Figure 3. Distinguishing between substitutions: an exact match is represented by a diagonal arrow (left panel) and a mutation is depicted by and arc (right panel).

Figure 4A depicts the alignment graph of S1 and S2 that utilizes straight diagonals for exact matches and arcs for mutations.  Figure 4B depicts the red and blue paths from Figure 2 on this more refined graph.

Panlel A

Panel B

Figure 4. Panel A: The weighted alignment graph for the sequences S1 and S2;
Panel B: The weighted paths on the graph corresponding, respectively, to the red and blue paths from Figure 2.

The alignment graph with designated costs for each of its edges is the weighted alignment graph for the sequences S1 and S2.  The cost of a path is defined as the sum of the costs of all of its edges.

Example 2. The cost of the red path in Figure 4B is 9x + 5p.
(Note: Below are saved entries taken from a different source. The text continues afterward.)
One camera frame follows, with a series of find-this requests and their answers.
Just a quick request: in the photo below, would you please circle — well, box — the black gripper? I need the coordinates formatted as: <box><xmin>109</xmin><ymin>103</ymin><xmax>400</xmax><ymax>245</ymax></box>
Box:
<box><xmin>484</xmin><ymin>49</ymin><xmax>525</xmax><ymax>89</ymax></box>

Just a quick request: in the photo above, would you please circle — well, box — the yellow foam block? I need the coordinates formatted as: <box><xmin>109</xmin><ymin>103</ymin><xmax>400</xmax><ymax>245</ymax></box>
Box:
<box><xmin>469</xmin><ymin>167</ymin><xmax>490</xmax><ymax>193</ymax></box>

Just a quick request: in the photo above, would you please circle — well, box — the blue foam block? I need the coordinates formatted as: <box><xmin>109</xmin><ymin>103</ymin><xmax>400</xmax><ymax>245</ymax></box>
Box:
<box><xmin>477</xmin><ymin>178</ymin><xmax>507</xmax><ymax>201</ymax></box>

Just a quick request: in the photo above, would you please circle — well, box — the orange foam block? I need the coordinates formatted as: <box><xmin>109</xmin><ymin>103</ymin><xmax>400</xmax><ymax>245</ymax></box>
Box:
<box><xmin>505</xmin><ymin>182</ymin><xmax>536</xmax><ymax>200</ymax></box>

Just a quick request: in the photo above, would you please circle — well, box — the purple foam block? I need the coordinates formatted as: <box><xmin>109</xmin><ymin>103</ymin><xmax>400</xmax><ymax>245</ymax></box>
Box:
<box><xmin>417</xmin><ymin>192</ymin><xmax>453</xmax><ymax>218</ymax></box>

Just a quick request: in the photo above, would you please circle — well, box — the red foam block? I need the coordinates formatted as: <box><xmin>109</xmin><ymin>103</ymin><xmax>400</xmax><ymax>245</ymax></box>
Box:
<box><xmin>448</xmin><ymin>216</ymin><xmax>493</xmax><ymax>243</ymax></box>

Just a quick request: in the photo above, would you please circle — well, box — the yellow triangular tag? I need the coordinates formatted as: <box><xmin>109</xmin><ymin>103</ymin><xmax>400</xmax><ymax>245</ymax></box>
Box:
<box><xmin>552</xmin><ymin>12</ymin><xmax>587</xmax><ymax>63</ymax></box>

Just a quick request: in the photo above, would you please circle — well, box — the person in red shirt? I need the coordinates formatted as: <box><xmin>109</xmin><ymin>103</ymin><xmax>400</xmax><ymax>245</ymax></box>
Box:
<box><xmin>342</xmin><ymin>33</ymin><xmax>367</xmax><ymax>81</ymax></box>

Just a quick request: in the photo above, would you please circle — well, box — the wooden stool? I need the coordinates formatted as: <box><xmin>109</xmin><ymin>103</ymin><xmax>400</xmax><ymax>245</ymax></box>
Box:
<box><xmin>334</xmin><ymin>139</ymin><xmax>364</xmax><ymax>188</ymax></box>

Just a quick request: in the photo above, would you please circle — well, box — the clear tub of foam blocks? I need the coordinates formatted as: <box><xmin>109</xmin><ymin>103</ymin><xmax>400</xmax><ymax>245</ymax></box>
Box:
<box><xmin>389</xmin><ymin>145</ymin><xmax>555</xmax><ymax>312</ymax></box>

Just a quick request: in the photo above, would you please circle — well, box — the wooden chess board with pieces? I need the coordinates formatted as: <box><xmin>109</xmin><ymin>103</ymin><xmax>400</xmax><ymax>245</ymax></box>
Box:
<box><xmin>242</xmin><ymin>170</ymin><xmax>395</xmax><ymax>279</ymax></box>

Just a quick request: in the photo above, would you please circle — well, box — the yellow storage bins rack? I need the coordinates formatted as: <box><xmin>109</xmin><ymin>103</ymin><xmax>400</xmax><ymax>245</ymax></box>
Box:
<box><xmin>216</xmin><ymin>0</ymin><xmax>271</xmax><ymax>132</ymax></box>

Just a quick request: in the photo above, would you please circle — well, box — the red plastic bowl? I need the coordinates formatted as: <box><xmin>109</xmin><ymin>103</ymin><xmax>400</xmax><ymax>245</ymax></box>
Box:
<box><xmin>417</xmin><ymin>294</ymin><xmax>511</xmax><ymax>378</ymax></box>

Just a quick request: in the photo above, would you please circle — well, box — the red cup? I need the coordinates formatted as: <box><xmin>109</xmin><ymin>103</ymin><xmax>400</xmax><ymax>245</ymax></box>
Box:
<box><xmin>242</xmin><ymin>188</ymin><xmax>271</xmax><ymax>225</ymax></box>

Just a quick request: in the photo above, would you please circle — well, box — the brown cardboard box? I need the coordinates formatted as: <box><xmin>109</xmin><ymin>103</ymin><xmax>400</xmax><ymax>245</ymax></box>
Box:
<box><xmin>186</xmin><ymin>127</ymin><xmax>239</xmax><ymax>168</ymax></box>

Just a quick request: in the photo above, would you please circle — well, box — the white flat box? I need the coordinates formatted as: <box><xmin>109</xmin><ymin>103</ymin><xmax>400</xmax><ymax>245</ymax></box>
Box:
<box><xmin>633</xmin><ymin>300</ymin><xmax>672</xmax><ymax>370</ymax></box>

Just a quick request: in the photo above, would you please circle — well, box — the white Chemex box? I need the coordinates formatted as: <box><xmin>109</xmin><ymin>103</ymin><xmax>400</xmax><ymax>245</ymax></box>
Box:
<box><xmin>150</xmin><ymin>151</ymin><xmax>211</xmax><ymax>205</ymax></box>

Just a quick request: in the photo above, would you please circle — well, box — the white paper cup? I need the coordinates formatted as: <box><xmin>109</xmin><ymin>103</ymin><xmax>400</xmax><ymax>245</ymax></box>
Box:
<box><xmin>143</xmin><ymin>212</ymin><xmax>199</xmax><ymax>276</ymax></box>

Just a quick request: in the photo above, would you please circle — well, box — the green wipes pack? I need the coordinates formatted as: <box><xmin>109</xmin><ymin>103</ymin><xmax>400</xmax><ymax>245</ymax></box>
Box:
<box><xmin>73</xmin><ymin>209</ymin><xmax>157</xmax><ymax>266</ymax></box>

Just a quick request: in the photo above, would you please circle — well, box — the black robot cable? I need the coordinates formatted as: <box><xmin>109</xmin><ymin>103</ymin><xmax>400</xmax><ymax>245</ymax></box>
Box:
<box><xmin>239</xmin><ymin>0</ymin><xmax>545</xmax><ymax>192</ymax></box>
To see this, notice that the path corresponds to an alignment that contains 5 insertions (corresponding to five vertical edges), 4 deletions (corresponding to the total of horizontal edges in the path), 5 mutations and 1 exact match. Recall that that the cost of any insertion/deletion is x, the cost of a mutation is p, and the cost of an exact alignment is zero. Adding the individual weights for all edges in the path establishes the claim.

Exercise 5. Find the costs of the blue and black paths depicted in Figure 2A.
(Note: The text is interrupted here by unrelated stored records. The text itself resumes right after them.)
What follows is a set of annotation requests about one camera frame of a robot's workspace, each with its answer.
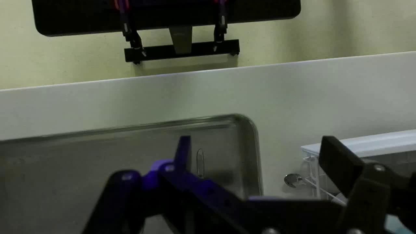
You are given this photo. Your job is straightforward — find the black wall-mounted panel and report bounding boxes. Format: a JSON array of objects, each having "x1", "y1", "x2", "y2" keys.
[{"x1": 29, "y1": 0, "x2": 301, "y2": 65}]

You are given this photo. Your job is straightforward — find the white wire dish rack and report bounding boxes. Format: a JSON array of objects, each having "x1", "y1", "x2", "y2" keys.
[{"x1": 300, "y1": 129, "x2": 416, "y2": 207}]

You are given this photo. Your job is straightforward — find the stainless steel sink basin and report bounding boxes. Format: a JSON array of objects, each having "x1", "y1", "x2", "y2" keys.
[{"x1": 0, "y1": 113, "x2": 263, "y2": 234}]

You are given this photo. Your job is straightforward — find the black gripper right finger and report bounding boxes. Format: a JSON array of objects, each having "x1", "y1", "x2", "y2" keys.
[{"x1": 317, "y1": 135, "x2": 416, "y2": 234}]

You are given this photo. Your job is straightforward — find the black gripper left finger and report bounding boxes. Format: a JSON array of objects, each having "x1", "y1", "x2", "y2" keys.
[{"x1": 81, "y1": 134, "x2": 261, "y2": 234}]

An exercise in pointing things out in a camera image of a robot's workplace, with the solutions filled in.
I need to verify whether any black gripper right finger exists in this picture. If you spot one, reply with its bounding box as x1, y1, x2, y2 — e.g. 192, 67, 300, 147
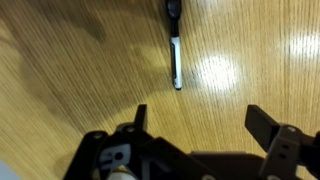
244, 104, 320, 180

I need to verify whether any black and white sharpie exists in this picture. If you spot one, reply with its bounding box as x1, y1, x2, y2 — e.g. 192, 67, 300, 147
165, 0, 184, 91

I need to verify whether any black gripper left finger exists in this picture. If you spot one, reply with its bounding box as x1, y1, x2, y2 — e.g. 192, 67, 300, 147
115, 104, 148, 141

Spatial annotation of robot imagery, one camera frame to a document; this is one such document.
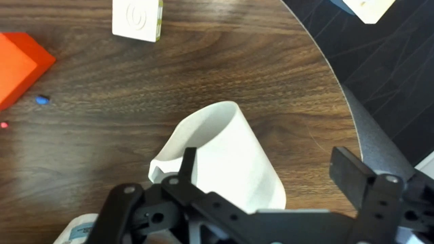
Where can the cream letter cube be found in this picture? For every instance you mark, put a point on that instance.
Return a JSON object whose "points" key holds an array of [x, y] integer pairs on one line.
{"points": [[136, 17]]}

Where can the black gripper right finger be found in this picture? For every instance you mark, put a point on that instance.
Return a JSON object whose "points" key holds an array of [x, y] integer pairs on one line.
{"points": [[384, 207]]}

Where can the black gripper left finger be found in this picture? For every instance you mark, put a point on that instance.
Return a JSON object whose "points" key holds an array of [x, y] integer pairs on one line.
{"points": [[181, 211]]}

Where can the white card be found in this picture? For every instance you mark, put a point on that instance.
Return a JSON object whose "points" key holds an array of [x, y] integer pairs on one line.
{"points": [[368, 8]]}

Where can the small blue piece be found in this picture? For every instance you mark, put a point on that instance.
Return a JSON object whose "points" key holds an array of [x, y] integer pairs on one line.
{"points": [[42, 99]]}

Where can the small red piece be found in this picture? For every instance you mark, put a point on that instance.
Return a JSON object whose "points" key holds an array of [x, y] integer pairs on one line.
{"points": [[4, 124]]}

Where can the red block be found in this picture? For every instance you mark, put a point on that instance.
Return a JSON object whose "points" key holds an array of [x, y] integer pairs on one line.
{"points": [[21, 67]]}

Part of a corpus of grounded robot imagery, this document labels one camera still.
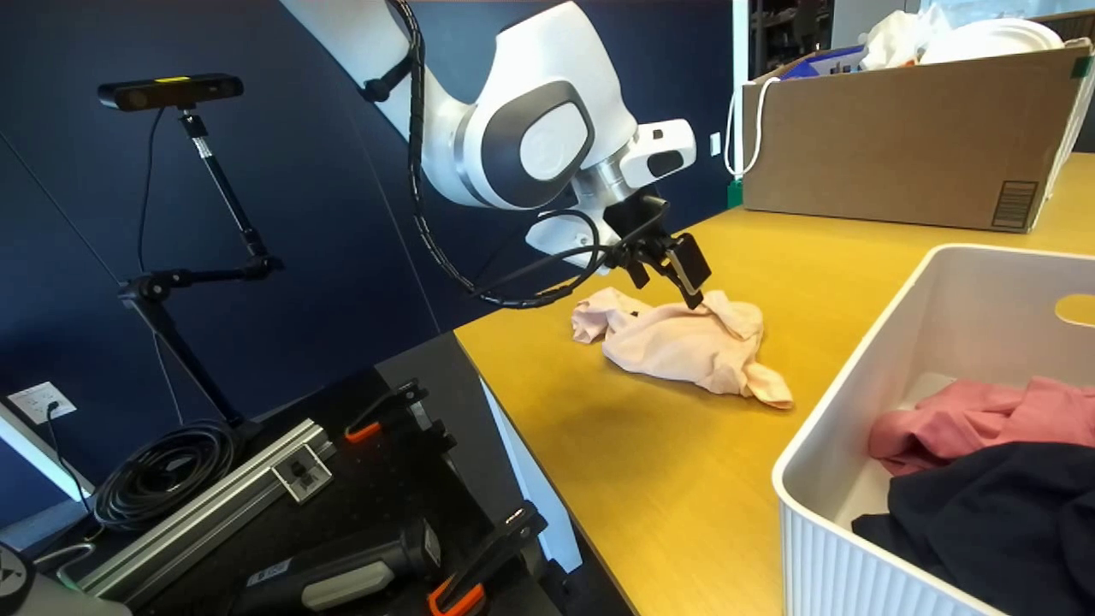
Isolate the white cord handle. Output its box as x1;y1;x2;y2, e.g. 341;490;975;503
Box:
722;71;783;183

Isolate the dark navy cloth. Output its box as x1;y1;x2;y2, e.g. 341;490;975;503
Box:
847;440;1095;616

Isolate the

Clearly, the optimal alignment will correspond to a path of minimal cost. Thus,

Finding an optimal alignment is the same as determining a path of minimal cost on the weighted alignment graph.

This problem may not seem too difficult at first glance, since the alignment graph has a finite number of edges. The following natural strategy, however, does not work in practice:

The reason this idea does not work is that the number of paths in such a graph grows extremely rapidly with the increase of the sequences’ lengths, and the task quickly becomes computationally overwhelming. It can be shown that there are 224,143 different paths from the upper left to the lower right verteces on the alignment graph of two sequences of length n = 7 and m = 9. When, as is common in biology, we are attempting to align sequences that may be hundreds of bases long, making a complete list of all paths becomes intractable.

Fortunately, the mathematical problem of finding the paths of minimal cost on weighted graphs is a classical problem, and a number of computationally efficient solution strategies and algorithms are available. An important feature of these algorithms is that they do not need to compute the costs of all paths in a graph to find the shortest path. Dijkstra's algorithm is a well-known algorithm that works efficiently on any weighted directed graph. The Needelman-Wunsch algorithm is a special verion of this algorithm that can be used in our situation because alignment graphs have special properties. (The important properties here are that (1) the vertices can be laid out in a rectangular grid, and (2) all edges go down and/or to the right.) We will not discuss here the details of these algorithms as they can be found in many introductory books on discrete mathematics or algorithms and data structures. Instead, we have included an interactive applet that implements a shortest path algorithm and allows for changeing the costs x and p and observing how these changes affect the optimal alignment.  

In closing, we emphasize that we have now described four equivalent ways of representing an alignment of two sequences S1 and S2:

  1. as alignment strings, i.e., as tables of pairwise edits with hyphens in S1 standing for insertions and hyphens in S2 for deletions;
  2. as edit strings, i.e., as sequences comprised of the letters I, D, and S;
  3. as paths on the alignment graph; and
  4. as paths on the weighted alignment graph.
The last representation is one for which computationally efficient mathematical solutions are known.